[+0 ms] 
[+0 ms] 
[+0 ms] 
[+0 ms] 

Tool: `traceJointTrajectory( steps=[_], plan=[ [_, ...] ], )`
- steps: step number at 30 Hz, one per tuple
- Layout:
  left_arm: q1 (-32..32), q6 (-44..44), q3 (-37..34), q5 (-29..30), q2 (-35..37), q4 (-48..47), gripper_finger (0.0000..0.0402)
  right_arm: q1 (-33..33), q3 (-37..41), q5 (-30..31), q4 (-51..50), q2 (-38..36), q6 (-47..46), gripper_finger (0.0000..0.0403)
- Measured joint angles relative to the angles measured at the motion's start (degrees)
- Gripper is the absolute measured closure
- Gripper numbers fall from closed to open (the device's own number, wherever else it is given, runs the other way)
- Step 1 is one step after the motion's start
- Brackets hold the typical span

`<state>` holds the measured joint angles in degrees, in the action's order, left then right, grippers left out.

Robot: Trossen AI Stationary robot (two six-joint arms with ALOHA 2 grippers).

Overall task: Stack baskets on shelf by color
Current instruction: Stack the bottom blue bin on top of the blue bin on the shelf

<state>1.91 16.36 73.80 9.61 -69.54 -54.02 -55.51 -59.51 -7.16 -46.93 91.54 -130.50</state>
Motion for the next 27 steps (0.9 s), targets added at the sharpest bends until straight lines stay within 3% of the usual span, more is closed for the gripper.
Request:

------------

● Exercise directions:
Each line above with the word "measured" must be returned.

● Output:
- Measured joint angles relative to the angles measured at the motion's start (degrees)
- Gripper is the absolute measured closure
`<state>` holds the measured joint angles in degrees, in the action's order, left then right, grippers left out.

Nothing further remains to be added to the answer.